Applied Biosciences (now Life Technologies) commercialized a novel sequencing technology, which gave out the reads in ‘color space’ bases instead of nucleotides - ‘A’, ‘T’, ‘C’, ‘G’s. The SOLiD machine reports transitions between neighboring nucleotide pairs. When one looks at the pairs of neighboring nucleotides, the number of reportable combinations increase from 4 (A, C, G, T) to 16 (AA, AC, AG, AT, CA, CC, CG, CT, GA, GC, GG, GT, TA, TC, TG, TT). To simplify reporting, the SOLiD machines elegantly reduce the possible combinations from 16 to 4 based on the following table:
You see that four combinations – AA, CC, GG, TT – are all reported as 0. Another four combinations – AC, CA, GT, TG – are reported as 1, and so on. We shall elaborate on what kind of thought went behind choosing the numbers in the above table. Also we shall show that this reduction of complexity comes at a cost. First, let us explain how the color space works.
How to convert sequences to color space?
Let us choose a specific example (ATGGTGGTTGTTA). The sequence will be converted in the following manner -
In the color code table shown earlier, the first transition from A-T is noted as red or 3. The second transition from T-G is noted as green or 1. Continuing in the same manner, the entire sequence ATGGTGGTTGTTA will be converted to 310110101103. That is the color space representation of the sequence.
If we choose another example – GCAACAACCACCG, we soon discover that it also converts to 310110101103. Two other sequences – CGTTGTTGGTGGC and TACCACCAACAAT also have the same representation. Do you see the problem here? The nucleotide space sequence of a color space representation is not unique. Every color code data can be converted to nucleotide space in exactly four different ways. This is due to reduction of complexity from 16 to 4, while choosing the numbers in color code table.
To avoid ambiguity, SOLiD machines report the first nucleotide along with the remaining color space representation. Therefore, the four sequence will be given as A310110101103, C310110101103, G310110101103 and T310110101103. Once the first nucleotide is known, color space data can be converted to nucleotide space in an unique manner. However, we will soon see that this conversion back to nucleotide space is inefficient and eliminate the primary advantage of SOLiD sequencing. Analysis of color space data needs to be done in color space.
How do we compute reverse complement in color space?
The reverse complement of the original sequence (ATGGTGGTTGTTA) is (TAACAACCTCCAT). Here we convert it into color space.
You can see that this color space representation is the exact opposite of the original color space data (310110101103). This is true for all sequences. That is how the numbers in the conversion table were chosen.
Low complexity sequences also show two or four-fold degeneracy in color space. For example,
If we introduce one nucleotide SNP in the original sequence, its color space representation gets two changes. You can see that by comparing the following example with the original sequence. The modified region is marked in red.
One base change in the color space, on the other hand, can dramatically change its nucleotide space representation.

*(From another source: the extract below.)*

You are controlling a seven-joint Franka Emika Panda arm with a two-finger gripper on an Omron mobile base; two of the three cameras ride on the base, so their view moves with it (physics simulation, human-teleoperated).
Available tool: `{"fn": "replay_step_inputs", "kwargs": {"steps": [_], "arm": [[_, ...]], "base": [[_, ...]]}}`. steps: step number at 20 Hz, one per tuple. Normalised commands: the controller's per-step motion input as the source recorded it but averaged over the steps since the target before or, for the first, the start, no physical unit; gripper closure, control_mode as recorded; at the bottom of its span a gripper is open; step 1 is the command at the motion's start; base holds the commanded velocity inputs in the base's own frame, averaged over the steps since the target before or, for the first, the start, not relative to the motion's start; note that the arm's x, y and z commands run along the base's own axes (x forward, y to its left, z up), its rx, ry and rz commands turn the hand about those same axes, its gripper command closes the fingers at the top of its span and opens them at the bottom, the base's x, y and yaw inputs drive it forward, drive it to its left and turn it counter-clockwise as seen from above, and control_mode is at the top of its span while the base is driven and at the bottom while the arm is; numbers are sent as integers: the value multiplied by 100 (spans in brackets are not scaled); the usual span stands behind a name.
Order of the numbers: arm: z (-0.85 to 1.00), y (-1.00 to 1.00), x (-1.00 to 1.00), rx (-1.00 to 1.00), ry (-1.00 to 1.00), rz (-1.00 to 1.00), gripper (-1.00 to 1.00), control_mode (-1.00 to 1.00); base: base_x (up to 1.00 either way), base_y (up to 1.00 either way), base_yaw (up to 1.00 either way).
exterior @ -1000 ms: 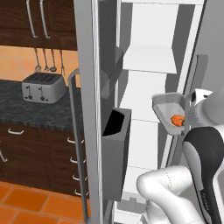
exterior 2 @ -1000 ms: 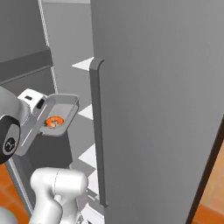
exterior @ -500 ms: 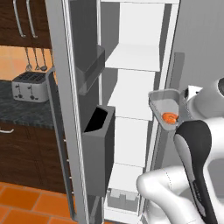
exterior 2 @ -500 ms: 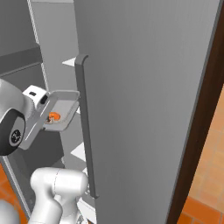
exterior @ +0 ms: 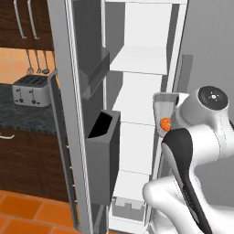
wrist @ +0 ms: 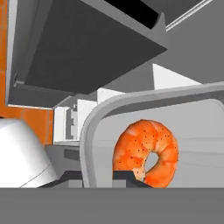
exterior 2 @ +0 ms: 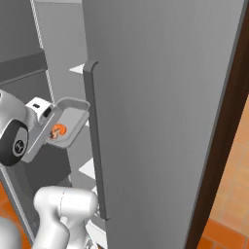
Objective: Take the meat container that has the shrimp and place it on the second highest rack of the freezer. Then take the vegetable container that has the carrot and corn and place it on the highest rack of the freezer.
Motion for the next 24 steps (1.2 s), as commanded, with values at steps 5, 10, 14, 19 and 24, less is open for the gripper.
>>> {"fn": "replay_step_inputs", "kwargs": {"steps": [5, 10, 14, 19, 24], "arm": [[0, 29, -6, 0, -1, 0, 100, -100], [0, 37, -14, -1, -3, 0, 100, -100], [-1, 2, 61, 0, 2, 0, 100, -100], [-13, 0, 71, 0, 2, 0, 100, -100], [-26, 0, 38, 0, 5, 6, 100, -100]], "base": [[0, 0, 0], [0, 0, 0], [0, 0, 0], [0, 0, 0], [0, 0, 0]]}}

For example, the sequence A310110201103 with one color space difference from the original 310110101103 translates back to ATGGTGGAACAAT. Do you see how different it is from the original ATGGTGGTTGTTA.
We provide two Perl scripts to convert any other sequences from color space to nucleotide space or from nucleotide space to color space.
The last example shows the greatest advantage of color space sequencing. Sequencing machines are error prone. Among all errors, single nucleotide changes are most common. This is a problem for all resequencing projects, because their primary goal is to identify single nucleotide changes from a reference sequence. Often it is not clear whether the single nucleotide change observed after sequencing is due to sequencing error, or whether it is a genuine difference from the reference. When one works with color space sequencing, true SNPs can be easily distinguished from sequencing errors. A real SNP marks two changes in color space from the reference genome, whereas a sequencing error does not translate to anything close to reference genome.
We note that color space data from SOLiD machines often contain single errors. If one converts all sequences to nucleotide space, the converted data do not look anything remotely close to real sequence and therefore all subsequent analysis may become highly error prone. Therefore, it is advisable to perform as much computational analysis in color space as possible. It is better to convert the reference data to color space than SOLiD sequences to nucleotide space.
Disadvantage
The above constraint becomes the primary disadvantage of color space data. Over the years, many analysis tools had been written for nucleotide space sequences. They often do not work in the color space, and moreover, at the end of the day, we have to get data converted to nucleotide space and it may not always be possible. For example, one can perform de novo assembly of an unsequenced region in color space, but how does he get the real sequence of the unsequenced region?